▸ **What you need to do**
Would you please return the lines of the entries below starting at the line that has "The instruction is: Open" and ending at the line that has "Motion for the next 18", both included, exactly as they are?

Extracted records
+++
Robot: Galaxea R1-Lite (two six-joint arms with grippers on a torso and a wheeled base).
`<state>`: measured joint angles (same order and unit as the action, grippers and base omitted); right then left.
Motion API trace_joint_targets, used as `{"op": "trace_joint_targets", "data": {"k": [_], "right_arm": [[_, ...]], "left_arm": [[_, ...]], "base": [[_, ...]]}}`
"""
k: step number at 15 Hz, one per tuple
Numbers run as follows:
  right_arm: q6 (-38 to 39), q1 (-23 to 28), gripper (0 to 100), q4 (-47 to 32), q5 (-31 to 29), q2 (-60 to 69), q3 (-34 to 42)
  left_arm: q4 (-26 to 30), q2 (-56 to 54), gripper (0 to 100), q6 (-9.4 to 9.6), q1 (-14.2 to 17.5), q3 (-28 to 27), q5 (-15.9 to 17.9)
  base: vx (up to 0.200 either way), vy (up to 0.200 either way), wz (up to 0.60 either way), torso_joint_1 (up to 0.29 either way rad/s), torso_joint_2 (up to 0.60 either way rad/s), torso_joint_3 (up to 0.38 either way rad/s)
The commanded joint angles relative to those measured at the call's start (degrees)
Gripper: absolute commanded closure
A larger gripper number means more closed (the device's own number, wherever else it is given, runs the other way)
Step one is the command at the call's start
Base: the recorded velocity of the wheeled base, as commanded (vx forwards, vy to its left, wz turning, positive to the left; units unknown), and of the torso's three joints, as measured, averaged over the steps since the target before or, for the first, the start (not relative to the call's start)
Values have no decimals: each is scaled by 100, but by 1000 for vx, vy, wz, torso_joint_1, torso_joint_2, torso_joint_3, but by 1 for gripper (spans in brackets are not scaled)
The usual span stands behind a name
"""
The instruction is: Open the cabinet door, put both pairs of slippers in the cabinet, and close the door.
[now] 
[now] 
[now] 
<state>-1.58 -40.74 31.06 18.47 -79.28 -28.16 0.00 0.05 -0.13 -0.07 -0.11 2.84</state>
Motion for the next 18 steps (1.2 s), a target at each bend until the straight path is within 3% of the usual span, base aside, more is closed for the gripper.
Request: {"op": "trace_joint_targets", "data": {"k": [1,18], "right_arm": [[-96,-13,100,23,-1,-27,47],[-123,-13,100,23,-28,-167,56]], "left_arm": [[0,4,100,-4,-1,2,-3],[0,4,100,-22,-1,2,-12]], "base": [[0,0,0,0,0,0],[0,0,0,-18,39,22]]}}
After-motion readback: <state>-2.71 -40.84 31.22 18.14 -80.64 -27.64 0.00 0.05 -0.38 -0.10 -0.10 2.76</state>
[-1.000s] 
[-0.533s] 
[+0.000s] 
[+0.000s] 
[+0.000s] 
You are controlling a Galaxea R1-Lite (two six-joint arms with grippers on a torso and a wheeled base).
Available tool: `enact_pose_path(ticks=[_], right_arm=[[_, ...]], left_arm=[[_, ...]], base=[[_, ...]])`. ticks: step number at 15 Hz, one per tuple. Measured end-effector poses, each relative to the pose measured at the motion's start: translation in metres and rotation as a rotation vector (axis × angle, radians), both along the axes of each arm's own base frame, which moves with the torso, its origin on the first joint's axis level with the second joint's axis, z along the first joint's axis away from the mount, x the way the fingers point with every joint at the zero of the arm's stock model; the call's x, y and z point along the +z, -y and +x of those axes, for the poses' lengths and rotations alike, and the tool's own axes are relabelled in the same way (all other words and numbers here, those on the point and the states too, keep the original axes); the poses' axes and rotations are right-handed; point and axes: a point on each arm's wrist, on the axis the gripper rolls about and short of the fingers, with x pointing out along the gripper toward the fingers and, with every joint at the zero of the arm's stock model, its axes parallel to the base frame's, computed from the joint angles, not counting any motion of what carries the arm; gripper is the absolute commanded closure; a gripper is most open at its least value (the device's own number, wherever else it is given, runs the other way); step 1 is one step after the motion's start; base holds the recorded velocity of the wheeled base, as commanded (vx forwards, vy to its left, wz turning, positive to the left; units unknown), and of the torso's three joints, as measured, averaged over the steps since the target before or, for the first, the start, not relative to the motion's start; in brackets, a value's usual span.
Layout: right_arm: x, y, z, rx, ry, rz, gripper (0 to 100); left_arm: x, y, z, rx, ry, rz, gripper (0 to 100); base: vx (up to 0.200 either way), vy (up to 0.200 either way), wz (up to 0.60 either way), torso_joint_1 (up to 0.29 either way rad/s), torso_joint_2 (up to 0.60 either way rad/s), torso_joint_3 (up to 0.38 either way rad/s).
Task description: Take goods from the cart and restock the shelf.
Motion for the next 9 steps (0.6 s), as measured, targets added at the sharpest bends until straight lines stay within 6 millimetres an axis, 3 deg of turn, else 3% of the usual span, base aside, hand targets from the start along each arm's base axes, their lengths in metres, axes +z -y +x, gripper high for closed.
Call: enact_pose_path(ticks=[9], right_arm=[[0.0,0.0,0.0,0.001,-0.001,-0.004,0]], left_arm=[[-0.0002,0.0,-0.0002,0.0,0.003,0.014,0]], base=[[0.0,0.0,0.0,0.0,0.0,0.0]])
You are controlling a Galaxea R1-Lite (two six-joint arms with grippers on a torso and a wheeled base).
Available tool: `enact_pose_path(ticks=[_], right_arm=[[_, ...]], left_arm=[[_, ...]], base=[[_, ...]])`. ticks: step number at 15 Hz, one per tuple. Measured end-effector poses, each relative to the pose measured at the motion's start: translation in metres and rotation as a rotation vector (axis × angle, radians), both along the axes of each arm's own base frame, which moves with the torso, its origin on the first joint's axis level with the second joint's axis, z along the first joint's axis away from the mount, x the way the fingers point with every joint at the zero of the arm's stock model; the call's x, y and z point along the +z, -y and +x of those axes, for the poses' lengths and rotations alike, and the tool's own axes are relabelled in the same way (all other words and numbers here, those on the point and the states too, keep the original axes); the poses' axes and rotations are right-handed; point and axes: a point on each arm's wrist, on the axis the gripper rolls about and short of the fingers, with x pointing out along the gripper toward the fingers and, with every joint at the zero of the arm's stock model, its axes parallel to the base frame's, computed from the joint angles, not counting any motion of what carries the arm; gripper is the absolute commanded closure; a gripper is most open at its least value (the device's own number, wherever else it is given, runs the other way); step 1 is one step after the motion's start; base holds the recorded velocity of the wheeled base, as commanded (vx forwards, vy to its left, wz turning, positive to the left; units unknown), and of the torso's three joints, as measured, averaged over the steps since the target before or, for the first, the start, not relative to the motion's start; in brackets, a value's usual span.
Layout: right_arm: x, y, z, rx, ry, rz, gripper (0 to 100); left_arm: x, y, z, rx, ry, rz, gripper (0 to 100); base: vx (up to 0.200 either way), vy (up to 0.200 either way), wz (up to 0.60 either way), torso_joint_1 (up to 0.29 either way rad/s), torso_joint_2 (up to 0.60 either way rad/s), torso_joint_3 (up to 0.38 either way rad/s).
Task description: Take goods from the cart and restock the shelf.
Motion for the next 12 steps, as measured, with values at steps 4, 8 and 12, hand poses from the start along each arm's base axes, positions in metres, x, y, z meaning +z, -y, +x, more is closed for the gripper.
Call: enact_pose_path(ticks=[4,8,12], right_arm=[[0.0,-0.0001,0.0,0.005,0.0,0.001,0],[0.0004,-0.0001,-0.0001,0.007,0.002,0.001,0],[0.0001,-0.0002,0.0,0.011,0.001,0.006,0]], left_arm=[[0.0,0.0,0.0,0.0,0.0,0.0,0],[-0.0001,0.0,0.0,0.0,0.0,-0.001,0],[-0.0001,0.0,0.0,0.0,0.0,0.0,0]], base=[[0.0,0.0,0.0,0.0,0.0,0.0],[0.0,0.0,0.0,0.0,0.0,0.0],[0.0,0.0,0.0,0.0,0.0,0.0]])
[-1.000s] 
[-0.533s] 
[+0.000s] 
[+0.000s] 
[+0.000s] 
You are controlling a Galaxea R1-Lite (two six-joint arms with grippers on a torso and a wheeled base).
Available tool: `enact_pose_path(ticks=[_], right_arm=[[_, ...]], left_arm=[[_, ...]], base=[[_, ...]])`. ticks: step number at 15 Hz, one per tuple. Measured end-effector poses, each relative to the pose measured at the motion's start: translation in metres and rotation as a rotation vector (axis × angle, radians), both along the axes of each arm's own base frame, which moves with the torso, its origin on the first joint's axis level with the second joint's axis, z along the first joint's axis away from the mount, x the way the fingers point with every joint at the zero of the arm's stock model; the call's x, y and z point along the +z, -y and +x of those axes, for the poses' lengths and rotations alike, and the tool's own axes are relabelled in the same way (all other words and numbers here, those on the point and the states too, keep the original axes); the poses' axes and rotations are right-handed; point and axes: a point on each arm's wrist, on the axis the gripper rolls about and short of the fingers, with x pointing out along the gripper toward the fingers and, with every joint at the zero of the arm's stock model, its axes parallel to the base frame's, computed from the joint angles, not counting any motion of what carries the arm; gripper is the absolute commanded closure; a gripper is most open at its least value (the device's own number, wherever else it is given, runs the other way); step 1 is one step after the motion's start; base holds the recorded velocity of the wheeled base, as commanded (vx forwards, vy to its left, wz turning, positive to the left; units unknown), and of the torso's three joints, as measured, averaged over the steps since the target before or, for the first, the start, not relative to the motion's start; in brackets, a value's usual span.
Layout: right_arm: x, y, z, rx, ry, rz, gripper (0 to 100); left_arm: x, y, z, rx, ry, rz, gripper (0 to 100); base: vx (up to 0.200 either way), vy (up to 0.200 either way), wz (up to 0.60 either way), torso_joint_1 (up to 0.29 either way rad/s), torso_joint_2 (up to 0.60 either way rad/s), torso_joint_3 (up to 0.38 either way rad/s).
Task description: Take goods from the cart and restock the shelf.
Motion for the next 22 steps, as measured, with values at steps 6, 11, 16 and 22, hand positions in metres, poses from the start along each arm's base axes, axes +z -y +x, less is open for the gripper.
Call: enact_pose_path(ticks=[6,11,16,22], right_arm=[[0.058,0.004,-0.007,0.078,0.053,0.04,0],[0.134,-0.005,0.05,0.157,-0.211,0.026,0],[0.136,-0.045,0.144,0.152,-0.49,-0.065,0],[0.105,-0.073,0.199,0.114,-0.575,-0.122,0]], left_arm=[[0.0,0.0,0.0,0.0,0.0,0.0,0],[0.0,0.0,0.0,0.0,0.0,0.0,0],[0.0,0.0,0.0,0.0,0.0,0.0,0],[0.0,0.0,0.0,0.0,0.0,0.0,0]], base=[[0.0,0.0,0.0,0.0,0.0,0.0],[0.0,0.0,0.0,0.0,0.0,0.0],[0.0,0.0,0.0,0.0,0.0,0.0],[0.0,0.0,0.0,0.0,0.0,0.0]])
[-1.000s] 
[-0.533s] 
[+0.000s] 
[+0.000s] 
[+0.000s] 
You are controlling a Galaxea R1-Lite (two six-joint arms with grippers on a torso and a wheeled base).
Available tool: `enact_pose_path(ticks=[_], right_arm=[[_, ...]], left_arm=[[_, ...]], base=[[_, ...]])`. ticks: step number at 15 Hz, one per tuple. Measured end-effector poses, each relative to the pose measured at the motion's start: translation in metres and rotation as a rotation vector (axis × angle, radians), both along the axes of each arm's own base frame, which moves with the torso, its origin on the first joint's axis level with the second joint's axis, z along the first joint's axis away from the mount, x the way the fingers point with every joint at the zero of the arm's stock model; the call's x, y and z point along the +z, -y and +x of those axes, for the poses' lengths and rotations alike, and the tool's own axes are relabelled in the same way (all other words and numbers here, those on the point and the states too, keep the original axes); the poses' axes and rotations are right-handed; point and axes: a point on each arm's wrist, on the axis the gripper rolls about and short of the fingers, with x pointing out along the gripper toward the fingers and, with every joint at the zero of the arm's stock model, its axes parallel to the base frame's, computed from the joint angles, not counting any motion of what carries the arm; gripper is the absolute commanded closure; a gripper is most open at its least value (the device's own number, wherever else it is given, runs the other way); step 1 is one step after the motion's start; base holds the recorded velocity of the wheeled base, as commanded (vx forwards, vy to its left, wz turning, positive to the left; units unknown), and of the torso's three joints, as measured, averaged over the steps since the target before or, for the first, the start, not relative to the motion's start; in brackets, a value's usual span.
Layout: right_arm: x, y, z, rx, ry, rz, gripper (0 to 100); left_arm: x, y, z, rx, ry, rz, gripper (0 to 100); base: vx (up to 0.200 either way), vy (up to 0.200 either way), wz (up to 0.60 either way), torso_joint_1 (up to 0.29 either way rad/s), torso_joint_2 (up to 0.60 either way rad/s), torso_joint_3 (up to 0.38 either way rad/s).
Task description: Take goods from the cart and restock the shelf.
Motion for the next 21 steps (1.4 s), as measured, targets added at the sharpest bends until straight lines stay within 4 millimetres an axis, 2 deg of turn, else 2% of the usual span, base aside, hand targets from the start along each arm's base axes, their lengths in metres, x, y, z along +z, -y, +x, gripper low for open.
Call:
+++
▸ **Response below**
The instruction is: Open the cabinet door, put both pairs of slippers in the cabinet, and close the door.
[now] 
[now] 
[now] 
<state>-1.58 -40.74 31.06 18.47 -79.28 -28.16 0.00 0.05 -0.13 -0.07 -0.11 2.84</state>
Motion for the next 18 steps (1.2 s), a target at each bend until the straight path is within 3% of the usual span, base aside, more is closed for the gripper.

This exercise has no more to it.